The primary mechanism is the TraceLogger class, which: - Captures events like user input, LLM prompts, tool calls, tool results, and final LLM responses. - Stores these events in memory. - Can persist the traces to disk in JSON or JSON Lines (.jsonl) format.

Each interaction or "turn" typically generates a trace dictionary containing: - conversation_id: A unique ID for the conversation session. - turn_id: A unique ID for the specific turn within the conversation. - events: A list of dictionaries, each representing a step in the turn (e.g., user_input, llm_prompt, tool_call, tool_result, llm_response). - metadata: Optional additional context. - mcp_traces: A list of raw MCP client interactions and server-side log notifications captured during the turn.

Enabling Tracing

Tracing is enabled by default when using the Jiki() factory function (trace=True).

from jiki import Jiki

# Tracing enabled, logs saved to ./interaction_traces/
jiki_instance = Jiki()

# Tracing enabled, logs saved to ./my_custom_traces/
jiki_instance_custom = Jiki(trace=True, trace_dir="my_custom_traces")

# Tracing disabled
jiki_instance_no_trace = Jiki(trace=False)

Accessing Traces Programmatically

If you need to access traces within your application, the JikiOrchestrator (returned by Jiki()) provides methods via attached helpers:

from jiki import Jiki

# Tracing needs to be enabled for logger to be created
jiki_instance = Jiki(trace=True, trace_dir="traces")

# Process some interactions...
jiki_instance.process("Hello!")
jiki_instance.process("What is 1+1 using the calculator?")

# Get all traces from the current session
all_traces = jiki_instance.get_traces() # Returns List[Dict]

# Export traces to a file (optional, run_ui does this on exit)
# jiki_instance.export_traces("session_log.jsonl") 

Automatic Setup via Jiki()

When you use Jiki(trace=True, ...), it automatically creates and configures a TraceLogger instance and passes it to the JikiOrchestrator. Helper methods like get_traces() and export_traces() are then attached to the orchestrator instance for convenience.

Manual Setup (Advanced)

For more control, you can instantiate TraceLogger and JikiOrchestrator manually:

from jiki.logging import TraceLogger
from jiki.orchestrator import JikiOrchestrator
from jiki.models.litellm import LiteLLMModel
from jiki.mcp_client import JikiClient
from jiki.serialization.helpers import _attach_helper_methods

# 1. Create logger
logger = TraceLogger(trace_dir="manual_traces")

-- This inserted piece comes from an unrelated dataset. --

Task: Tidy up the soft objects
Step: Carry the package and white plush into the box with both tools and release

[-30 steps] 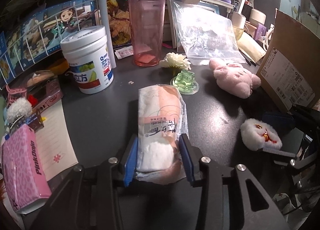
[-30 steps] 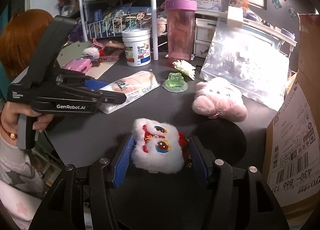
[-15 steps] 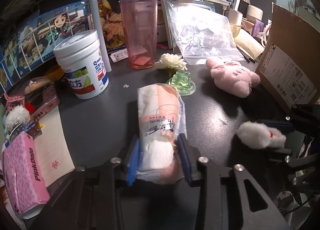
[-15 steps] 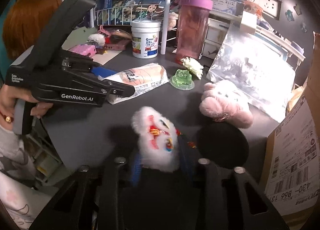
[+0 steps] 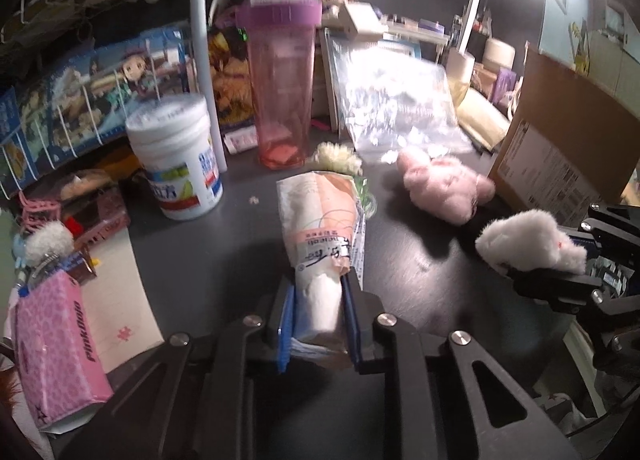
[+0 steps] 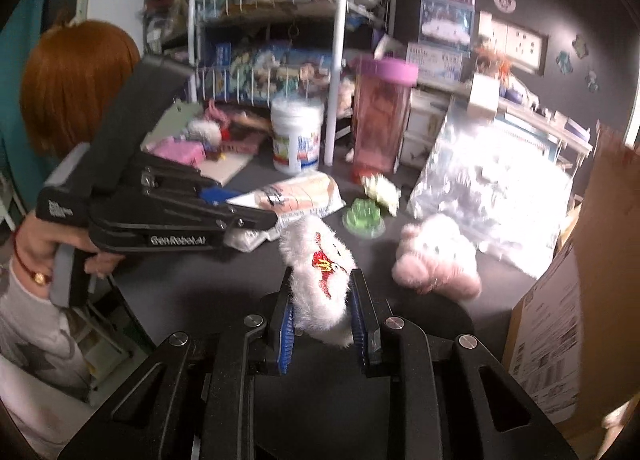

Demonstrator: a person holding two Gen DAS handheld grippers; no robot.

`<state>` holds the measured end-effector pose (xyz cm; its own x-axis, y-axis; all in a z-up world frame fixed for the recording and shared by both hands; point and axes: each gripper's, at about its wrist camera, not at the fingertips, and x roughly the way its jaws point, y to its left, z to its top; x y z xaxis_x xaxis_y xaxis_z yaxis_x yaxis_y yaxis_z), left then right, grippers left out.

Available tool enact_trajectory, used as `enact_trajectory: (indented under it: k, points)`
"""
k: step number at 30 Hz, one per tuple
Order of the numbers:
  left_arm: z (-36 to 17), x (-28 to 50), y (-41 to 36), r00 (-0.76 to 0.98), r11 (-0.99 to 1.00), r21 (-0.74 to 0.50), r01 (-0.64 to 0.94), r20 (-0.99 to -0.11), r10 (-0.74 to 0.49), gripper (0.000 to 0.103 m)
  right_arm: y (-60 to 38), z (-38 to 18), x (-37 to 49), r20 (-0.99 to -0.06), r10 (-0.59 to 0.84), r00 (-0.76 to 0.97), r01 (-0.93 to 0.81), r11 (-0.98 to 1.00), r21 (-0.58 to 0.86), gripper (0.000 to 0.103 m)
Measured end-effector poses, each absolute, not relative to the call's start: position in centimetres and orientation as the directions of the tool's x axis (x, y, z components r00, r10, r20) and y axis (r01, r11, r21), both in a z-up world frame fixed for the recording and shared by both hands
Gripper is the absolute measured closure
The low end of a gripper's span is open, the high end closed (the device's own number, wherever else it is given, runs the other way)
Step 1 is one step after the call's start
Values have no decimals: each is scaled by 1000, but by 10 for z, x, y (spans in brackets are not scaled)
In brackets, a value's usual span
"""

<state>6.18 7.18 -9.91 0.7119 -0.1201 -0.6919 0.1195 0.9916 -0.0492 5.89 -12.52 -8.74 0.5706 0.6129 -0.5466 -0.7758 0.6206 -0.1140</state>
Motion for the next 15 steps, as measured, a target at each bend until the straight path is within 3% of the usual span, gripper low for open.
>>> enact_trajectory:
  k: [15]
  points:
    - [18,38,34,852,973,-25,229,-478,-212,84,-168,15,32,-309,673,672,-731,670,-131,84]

# 2. Create other components (model, MCP client, etc.)
model = LiteLLMModel("anthropic/claude-3-haiku-20240307")
mcp_client = JikiClient(connection_info={"type": "stdio", "script_path": "servers/calculator_server.py"}, logger=logger)

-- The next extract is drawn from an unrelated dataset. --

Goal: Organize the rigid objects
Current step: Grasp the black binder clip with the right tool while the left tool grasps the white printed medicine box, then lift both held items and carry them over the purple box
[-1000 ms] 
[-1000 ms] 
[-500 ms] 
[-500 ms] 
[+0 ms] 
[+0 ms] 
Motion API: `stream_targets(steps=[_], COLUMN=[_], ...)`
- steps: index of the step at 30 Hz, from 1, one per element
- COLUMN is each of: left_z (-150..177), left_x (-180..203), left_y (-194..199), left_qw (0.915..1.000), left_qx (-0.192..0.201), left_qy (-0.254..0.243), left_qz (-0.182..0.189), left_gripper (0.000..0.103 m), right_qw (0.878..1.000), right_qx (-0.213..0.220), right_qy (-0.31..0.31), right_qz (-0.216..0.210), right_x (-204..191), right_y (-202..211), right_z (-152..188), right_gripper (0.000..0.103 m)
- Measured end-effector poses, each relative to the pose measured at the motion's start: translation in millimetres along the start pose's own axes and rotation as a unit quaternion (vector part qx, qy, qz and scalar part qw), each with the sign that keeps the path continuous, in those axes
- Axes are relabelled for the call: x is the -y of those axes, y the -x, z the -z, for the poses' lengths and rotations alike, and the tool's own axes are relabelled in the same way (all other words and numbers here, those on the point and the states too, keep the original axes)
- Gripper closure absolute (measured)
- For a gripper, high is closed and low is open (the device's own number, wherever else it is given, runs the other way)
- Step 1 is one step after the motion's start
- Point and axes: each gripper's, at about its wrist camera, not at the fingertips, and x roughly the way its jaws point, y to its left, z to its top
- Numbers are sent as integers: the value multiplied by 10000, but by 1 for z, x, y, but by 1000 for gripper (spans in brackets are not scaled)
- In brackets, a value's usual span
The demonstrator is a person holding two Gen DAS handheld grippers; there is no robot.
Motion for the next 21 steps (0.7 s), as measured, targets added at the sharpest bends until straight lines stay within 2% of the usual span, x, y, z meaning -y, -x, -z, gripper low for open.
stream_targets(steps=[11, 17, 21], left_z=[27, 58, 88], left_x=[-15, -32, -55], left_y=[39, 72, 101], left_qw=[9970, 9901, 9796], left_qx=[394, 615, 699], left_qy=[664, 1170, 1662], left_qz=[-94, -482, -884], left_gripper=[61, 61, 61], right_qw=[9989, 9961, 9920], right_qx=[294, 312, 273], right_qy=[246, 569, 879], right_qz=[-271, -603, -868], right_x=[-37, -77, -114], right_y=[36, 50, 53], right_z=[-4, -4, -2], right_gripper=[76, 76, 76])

# 3. Create orchestrator, passing the logger
orchestrator = JikiOrchestrator(
    model=model,
    mcp_client=mcp_client,
    tools_config=[...], # Load or define tools manually
    logger=logger
)

# 4. (Optional) Attach helper methods for convenience
_attach_helper_methods(orchestrator, logger)

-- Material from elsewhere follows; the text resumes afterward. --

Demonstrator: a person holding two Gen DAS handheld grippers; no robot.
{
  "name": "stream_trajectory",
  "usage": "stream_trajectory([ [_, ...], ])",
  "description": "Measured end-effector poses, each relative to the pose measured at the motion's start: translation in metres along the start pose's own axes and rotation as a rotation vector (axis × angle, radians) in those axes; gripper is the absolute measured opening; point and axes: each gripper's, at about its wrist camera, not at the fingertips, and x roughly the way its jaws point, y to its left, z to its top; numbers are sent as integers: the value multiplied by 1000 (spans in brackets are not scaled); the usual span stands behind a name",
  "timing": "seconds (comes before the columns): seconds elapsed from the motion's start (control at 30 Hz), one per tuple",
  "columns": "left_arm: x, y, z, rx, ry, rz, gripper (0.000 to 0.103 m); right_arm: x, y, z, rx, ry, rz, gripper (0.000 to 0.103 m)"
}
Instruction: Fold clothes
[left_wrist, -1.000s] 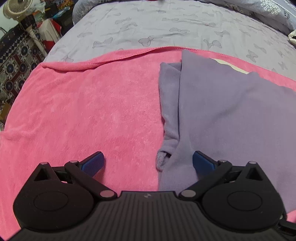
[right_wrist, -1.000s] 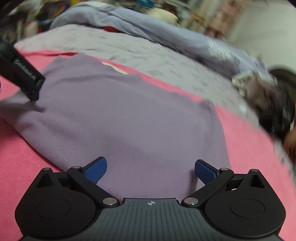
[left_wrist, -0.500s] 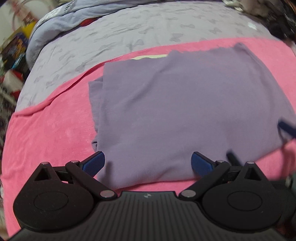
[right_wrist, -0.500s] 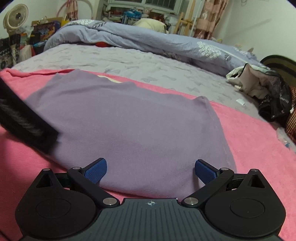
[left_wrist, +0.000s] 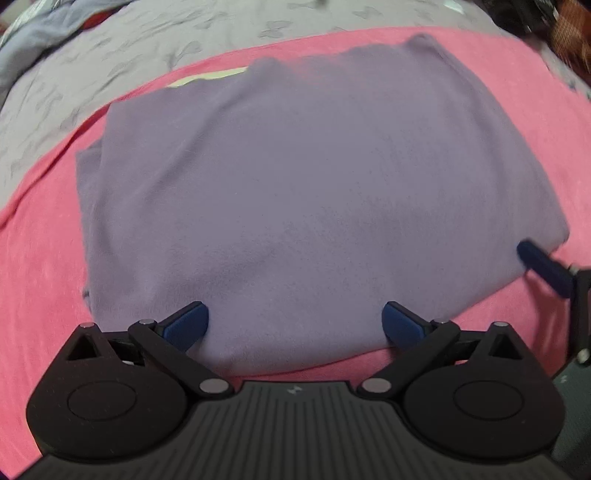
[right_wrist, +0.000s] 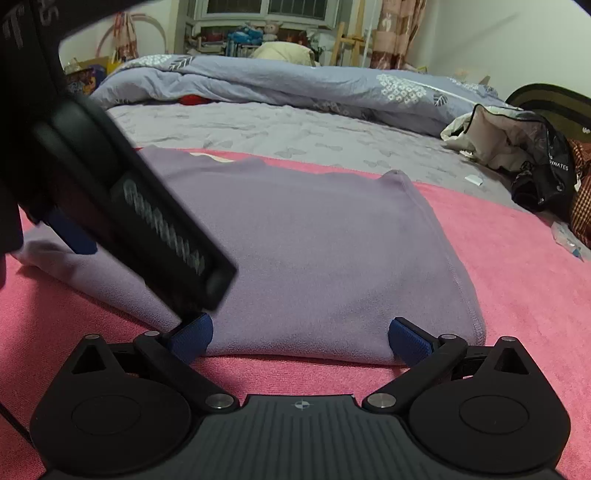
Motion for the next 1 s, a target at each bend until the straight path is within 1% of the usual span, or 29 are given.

# Now use the orchestrator
# orchestrator.process("...")
# traces = orchestrator.get_traces() 
# orchestrator.export_traces("manual_run.jsonl")

Trace Format Example (.jsonl)

{"conversation_id": "conv_abc", "turn_id": "turn_1", "events": [{"type": "user_input", "content": "What is 5+7?"}, {"type": "llm_prompt", "content": "...", "model": "..."}, {"type": "tool_call", "tool_name": "calculator", "arguments": {"expression": "5+7"}}, {"type": "tool_result", "tool_name": "calculator", "content": "12"}, {"type": "llm_response", "content": "5 + 7 is 12."}], "metadata": {}}
{"conversation_id": "conv_abc", "turn_id": "turn_2", "events": [...]} 

This structured format makes it easy to parse logs and analyze the interaction flow between the user, LLM, and tools.